Again, the actual output is spotty, with some words not being spaced right. Happy to hear any constructive comment, SD

Comment on hash substitution in regex Select or Download Code

Replies are listed 'Best First'.
Re: hash substitution in regex by AppleFritter (Vicar) on Aug 16, 2014 at 21:32 UTC
Just a general comment: I use perl to generate html pages and content within them, with a templating system that I have been doggedly improving over the course of events. I'm just curious: why? To improve your Perl, or because you actually need a templating system? If it's the former, that's a worthwhile and commendable endeavor, but if it's the latter, I'd recommend against reinventing the wheel; there's various powerful and/or mature templating systems available, or so I'm told.	[reply]

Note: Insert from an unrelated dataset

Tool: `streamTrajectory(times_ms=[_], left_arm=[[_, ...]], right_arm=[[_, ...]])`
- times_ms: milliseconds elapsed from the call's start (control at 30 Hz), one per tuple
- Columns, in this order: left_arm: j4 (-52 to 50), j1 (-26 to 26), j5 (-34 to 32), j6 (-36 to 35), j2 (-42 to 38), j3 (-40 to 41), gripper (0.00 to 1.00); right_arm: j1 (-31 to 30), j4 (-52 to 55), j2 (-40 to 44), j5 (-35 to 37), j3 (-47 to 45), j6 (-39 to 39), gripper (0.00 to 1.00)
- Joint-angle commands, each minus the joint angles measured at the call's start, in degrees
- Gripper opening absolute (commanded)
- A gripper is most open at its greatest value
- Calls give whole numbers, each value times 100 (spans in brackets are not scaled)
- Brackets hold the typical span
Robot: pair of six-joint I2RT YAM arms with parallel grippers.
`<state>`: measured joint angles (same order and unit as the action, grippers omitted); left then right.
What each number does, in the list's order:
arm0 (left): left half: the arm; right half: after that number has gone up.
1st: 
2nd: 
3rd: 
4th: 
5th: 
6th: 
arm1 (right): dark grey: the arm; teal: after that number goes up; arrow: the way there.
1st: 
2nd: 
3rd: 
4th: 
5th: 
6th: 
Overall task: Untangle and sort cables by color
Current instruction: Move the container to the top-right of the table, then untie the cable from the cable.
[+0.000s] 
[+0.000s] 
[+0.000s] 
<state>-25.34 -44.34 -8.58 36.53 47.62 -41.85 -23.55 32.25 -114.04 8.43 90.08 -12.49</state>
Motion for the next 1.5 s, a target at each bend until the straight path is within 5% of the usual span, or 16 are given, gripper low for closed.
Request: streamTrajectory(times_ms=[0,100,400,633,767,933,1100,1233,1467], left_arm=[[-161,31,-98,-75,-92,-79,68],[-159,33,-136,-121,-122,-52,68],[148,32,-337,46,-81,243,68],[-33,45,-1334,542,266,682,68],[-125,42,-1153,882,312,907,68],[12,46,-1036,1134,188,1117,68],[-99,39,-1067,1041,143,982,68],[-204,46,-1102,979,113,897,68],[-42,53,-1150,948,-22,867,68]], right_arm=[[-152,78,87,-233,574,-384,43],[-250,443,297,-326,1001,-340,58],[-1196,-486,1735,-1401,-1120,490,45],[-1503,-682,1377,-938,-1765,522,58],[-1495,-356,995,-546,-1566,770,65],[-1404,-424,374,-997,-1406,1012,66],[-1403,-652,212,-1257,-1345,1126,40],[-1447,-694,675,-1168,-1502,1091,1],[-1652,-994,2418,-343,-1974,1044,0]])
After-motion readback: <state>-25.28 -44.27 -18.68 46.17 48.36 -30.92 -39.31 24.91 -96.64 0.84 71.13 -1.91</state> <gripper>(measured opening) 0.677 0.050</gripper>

Re^2: hash substitution in regex by Aldebaran (Curate) on Aug 18, 2014 at 08:10 UTC
There's a lot to say here. The fact is, I'm still learning, and part of the learning process is re-working what you have. There isn't anything broken about this routine, for example, but writing the header to an html page is not the fancy part of this evolving toolset. As I'm now working through the Alpaca book, I want to try fancier things with language than what I can find here. Furthermore, I don't understand something until I've re-written it a few times.... `sub write_header { use strict; use Text::Template; my $rvars = shift; my %vars = %$rvars; # get time my $now_string = localtime; $vars{"date"} = $now_string; my $header = $vars{"header"}; my $template2 = Text::Template->new(SOURCE => $header) or die "Couldn't construct template: $!"; my $result2 = $template2->fill_in(HASH => \%vars); return \$result2; }` [download] I also wrote a utility script that clones the template and imports data, so that I'm not betting the whole house every time a few lines change here or there. Always curious to hear what works for other people.	[reply] [d/l]

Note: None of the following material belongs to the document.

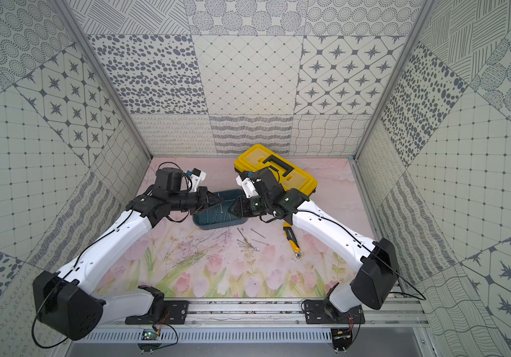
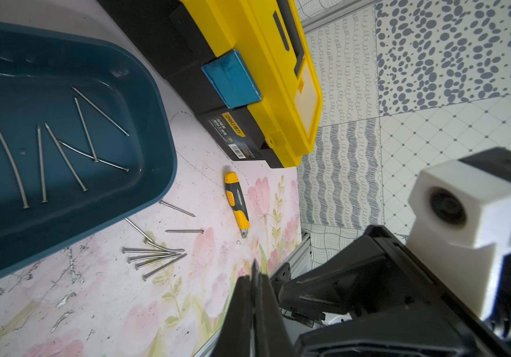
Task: Put the nails on the desktop into the storage box
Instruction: Pick up the nail from the center of the board, then place the nail in the storage box.
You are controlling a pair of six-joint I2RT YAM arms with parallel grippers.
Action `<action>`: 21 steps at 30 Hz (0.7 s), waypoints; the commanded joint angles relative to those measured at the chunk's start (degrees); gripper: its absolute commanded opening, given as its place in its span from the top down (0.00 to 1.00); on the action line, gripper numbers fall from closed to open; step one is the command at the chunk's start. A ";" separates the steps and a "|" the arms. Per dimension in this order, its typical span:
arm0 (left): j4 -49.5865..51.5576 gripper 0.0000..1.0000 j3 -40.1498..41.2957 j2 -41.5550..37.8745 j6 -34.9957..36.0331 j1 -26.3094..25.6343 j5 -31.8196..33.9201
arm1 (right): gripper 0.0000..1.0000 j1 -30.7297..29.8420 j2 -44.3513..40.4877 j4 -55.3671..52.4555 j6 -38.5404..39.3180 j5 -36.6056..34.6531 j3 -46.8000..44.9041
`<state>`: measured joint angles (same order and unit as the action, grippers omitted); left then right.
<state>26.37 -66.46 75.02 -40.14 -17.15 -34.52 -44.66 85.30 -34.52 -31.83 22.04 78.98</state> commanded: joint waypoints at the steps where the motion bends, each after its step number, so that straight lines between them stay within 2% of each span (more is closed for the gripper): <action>1: 11.12 1.00 -4.93 6.70 9.82 0.58 6.18 | 0.66 -0.12 -1.57 -5.43 6.54 -4.58 1.86; 8: 15.19 1.00 -11.09 17.90 14.86 0.83 13.04 | 0.65 -0.20 -3.57 -10.00 10.52 -7.60 1.68; 16: 16.25 1.00 -17.26 31.01 19.01 0.98 15.47 | 0.65 -0.76 -6.55 -12.54 10.65 -10.99 0.63; 21: 15.75 1.00 -19.26 35.65 20.33 1.05 17.10 | 0.65 -1.09 -7.81 -14.32 10.19 -12.58 0.15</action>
<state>39.42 -83.48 107.11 -25.02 -16.40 -21.19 -45.32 79.09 -47.99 -22.15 11.62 79.18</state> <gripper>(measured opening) 0.052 0.347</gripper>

Re: hash substitution in regex by Anonymous Monk on Aug 16, 2014 at 20:55 UTC
If your only question / problem is whitespace in `@file1lines` and `@file2lines`, have a look at the following substitution and grep: `my @x = (" foo "," bar","quz ","x y"," a b c "," "," ",""); s/^\s+\|\s+$//g for @x; # trim @x = grep {$_} @x; # drop empty entries print "<$_>\n" for @x; __END__ <foo> <bar> <quz> <x y> <a b c>` [download]	[reply] [d/l] [select]
Re^2: hash substitution in regex by AnomalousMonk (Archbishop) on Aug 16, 2014 at 22:21 UTC
`@x = grep {$_} @x; # drop empty entries` This will also drop the entry `'0'` (with/without leading/trailing whitespace). Better to grep on length: `c:\@Work\Perl>perl -wMstrict -le "my @x = ( ' foo ', ' bar', 'quz ', 'x y', ' a b c ', ' ', ' ', '', '0', ' 0', '0 ', ' 0 ', ); ;; s/^\s+\|\s+$//g for @x; @x = grep length, @x; printf qq{<$_> } for @x; " <foo> <bar> <quz> <x y> <a b c> <0> <0> <0> <0>` [download]	[reply] [d/l] [select]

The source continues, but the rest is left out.